Kindermann
- Full name: Sociedade Esportiva Kindermann
- Founded: 23 August 1975; 50 years ago
- Dissolved: 19 June 2023; 2 years ago (officially by CBF)
- Ground: Estádio Salézio Kindermann
- Capacity: 6,500
| Home colours | Away colours |

= Sociedade Esportiva Kindermann =

Sociedade Esportiva Kindermann, commonly known as Kindermann, was a Brazilian football club based in Caçador, Santa Catarina.

==History==

The club was founded on 23 August 1975 with the name Grêmio Recreativo Esportivo Kindermann, by Salézio Kindermann, a businessman in the hotel industry. Under the name Associação Caçadorense de Desportos, the club played men's football until 1995, when in 1996, it also began to dedicate to the development of women's football in the state, changing its name to Sociedade Esportiva Kindermann.

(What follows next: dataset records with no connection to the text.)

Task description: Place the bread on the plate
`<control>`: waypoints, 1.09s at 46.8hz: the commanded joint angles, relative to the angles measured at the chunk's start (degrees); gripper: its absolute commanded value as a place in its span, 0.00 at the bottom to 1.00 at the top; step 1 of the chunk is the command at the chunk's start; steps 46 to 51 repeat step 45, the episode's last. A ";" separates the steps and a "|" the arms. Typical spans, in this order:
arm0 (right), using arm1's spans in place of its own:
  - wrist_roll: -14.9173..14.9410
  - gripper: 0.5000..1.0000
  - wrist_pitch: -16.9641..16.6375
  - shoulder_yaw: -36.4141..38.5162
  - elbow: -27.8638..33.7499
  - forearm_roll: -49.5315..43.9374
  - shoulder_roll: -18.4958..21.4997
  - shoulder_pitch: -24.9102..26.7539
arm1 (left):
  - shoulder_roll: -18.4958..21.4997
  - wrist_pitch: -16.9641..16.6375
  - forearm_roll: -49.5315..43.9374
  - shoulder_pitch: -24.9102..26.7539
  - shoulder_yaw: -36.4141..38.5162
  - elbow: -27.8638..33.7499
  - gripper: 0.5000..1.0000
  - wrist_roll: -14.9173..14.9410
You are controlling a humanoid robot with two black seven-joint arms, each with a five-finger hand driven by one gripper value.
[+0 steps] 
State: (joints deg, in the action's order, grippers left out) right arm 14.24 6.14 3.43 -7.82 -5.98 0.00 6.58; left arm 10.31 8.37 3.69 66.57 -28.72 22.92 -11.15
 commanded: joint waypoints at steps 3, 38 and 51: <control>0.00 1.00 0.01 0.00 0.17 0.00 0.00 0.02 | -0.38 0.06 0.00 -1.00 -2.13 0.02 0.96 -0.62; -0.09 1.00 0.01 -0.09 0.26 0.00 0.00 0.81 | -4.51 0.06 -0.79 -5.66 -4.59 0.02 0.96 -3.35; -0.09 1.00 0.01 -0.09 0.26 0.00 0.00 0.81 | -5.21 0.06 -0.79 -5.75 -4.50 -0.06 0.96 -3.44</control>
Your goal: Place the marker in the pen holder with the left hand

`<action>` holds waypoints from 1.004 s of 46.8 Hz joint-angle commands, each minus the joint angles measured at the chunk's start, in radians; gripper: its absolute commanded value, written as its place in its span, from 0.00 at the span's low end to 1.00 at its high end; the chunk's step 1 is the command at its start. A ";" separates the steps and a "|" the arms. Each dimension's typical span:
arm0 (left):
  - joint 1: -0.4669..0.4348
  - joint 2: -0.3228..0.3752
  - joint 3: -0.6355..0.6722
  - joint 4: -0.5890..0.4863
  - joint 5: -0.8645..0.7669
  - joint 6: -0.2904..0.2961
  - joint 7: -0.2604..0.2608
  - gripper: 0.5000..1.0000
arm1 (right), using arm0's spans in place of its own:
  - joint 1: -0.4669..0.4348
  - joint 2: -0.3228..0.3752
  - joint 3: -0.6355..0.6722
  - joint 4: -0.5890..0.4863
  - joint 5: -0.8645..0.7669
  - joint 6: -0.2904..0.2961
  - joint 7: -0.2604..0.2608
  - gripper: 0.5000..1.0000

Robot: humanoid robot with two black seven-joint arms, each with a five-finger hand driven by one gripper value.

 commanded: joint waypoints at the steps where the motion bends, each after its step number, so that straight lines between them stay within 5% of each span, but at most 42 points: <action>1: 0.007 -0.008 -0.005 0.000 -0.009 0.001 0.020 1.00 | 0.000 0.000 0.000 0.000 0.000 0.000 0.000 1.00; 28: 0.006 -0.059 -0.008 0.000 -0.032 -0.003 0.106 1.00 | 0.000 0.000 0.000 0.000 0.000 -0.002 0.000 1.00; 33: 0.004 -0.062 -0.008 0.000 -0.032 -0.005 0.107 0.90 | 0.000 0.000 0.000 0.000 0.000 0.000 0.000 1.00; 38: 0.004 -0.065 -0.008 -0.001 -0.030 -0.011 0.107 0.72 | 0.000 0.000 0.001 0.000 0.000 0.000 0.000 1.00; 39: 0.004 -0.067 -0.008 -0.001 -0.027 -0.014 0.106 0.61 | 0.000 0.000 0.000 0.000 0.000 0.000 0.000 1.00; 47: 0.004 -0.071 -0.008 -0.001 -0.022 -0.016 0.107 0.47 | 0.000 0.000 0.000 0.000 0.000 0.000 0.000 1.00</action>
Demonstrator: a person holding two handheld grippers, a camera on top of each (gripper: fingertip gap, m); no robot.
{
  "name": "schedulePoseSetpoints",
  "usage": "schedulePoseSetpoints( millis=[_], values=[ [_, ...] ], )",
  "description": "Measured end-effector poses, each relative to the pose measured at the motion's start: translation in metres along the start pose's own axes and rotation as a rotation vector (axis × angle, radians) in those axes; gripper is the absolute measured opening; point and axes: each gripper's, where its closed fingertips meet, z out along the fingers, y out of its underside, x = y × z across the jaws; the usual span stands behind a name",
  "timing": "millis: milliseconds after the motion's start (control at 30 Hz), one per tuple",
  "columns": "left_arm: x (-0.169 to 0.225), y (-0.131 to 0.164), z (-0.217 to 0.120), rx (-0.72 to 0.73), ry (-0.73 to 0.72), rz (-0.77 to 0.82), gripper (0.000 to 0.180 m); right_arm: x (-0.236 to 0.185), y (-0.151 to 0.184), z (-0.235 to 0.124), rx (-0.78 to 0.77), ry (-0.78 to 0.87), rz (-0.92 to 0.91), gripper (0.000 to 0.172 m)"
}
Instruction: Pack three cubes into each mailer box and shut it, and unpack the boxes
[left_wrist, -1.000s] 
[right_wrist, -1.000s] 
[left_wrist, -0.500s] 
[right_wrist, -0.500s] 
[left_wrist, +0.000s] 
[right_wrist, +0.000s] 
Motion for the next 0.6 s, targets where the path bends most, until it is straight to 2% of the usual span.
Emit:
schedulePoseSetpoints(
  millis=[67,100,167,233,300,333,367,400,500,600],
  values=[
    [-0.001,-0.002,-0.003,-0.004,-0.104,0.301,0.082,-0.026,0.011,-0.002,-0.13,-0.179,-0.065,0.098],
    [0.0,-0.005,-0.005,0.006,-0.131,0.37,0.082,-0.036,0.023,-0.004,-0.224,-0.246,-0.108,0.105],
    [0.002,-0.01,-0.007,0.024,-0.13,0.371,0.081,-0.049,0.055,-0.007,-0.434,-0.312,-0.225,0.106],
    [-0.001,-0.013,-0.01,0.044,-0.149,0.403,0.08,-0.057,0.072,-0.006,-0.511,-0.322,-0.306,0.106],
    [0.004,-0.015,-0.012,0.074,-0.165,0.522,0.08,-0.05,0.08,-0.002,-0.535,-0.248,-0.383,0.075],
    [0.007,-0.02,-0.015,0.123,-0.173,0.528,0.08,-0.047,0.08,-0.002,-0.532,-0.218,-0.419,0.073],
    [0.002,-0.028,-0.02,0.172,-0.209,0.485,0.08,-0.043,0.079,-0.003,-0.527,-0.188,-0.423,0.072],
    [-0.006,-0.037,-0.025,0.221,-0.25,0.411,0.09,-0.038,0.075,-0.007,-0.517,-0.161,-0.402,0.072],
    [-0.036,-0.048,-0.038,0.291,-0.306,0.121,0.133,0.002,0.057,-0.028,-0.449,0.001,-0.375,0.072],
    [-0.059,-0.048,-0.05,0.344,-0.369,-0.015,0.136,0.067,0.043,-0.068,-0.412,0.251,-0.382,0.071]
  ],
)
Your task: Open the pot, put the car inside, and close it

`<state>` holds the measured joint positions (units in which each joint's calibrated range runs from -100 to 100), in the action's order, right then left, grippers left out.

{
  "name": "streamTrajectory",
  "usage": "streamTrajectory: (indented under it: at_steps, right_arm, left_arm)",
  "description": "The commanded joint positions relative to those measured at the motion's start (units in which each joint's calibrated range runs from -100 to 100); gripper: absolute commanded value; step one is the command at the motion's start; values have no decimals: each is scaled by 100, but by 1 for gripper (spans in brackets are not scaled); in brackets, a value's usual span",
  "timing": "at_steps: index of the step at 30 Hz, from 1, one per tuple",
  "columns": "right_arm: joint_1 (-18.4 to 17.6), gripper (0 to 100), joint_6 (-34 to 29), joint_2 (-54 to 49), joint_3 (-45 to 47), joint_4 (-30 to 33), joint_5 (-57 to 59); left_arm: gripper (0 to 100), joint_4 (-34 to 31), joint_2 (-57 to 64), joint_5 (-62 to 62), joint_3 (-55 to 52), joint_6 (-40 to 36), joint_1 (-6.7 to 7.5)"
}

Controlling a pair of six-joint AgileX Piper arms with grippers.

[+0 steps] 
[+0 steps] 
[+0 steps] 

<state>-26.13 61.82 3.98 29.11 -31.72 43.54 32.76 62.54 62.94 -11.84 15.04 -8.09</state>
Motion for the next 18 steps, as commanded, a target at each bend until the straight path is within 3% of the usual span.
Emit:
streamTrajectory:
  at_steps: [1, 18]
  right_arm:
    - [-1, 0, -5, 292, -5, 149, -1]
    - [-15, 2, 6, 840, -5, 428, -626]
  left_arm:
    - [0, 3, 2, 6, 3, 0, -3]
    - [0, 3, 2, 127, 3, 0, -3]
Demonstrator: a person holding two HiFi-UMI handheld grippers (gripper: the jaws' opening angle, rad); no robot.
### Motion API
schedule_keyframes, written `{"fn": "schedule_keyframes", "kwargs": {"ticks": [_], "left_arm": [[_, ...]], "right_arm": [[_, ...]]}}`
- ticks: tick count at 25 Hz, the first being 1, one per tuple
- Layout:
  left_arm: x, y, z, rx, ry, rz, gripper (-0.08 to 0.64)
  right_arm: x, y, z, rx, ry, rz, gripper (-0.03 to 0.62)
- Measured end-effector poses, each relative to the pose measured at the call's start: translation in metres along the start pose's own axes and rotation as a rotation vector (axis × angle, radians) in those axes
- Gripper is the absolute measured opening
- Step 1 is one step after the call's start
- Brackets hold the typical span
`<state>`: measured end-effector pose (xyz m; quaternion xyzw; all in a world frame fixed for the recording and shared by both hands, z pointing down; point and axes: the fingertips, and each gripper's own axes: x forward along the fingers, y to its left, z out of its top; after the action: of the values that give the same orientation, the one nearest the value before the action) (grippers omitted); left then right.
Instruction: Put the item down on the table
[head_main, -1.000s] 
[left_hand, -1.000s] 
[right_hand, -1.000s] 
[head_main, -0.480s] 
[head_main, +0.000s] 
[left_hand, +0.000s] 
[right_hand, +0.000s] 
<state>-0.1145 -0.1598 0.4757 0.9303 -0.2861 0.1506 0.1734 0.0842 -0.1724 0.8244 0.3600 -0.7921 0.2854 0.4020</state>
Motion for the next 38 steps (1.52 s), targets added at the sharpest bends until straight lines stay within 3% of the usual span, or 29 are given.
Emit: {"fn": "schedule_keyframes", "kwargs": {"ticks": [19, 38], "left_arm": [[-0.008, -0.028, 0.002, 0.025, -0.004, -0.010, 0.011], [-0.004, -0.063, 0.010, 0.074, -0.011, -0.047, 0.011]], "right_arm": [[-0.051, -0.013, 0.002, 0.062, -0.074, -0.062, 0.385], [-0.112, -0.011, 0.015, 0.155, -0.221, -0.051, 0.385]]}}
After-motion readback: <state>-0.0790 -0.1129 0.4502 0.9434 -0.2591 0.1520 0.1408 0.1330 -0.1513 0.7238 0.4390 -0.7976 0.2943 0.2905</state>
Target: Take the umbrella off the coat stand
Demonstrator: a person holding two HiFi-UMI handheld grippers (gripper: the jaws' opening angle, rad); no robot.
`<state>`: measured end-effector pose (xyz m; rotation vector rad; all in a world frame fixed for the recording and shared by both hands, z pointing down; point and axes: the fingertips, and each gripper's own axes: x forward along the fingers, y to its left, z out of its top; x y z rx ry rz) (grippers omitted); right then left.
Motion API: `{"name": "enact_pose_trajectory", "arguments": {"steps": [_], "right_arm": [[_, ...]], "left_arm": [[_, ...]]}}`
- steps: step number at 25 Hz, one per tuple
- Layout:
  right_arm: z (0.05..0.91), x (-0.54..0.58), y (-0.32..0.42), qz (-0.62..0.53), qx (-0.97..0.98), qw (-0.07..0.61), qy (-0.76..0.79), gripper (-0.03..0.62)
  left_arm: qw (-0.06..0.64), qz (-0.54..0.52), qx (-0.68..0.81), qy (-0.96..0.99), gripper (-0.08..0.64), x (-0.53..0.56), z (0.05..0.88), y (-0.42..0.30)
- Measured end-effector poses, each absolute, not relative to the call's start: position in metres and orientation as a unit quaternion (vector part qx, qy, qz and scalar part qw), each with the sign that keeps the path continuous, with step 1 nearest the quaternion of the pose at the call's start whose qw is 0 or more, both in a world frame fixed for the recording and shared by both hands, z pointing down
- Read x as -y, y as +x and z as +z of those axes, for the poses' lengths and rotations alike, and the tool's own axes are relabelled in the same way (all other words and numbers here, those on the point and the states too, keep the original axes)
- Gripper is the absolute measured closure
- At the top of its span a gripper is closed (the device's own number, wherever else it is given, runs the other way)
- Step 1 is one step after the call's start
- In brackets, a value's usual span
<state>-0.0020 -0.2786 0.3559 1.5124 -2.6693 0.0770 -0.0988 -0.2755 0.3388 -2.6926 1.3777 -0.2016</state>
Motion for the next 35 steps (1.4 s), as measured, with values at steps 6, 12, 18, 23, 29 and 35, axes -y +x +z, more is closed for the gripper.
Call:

In women's football, the club dominated the Santa Catarina championship from 2008 onwards, being champion 13 times in a row, as well as winning the Copa do Brasil in 2015. In 2016, however, the project was shaken when the team's coach, Josué Kaercher, was murdered inside the club's training ground by Carlos Corrêa, the futsal team's coach who had been fired and committed such an act out of revenge.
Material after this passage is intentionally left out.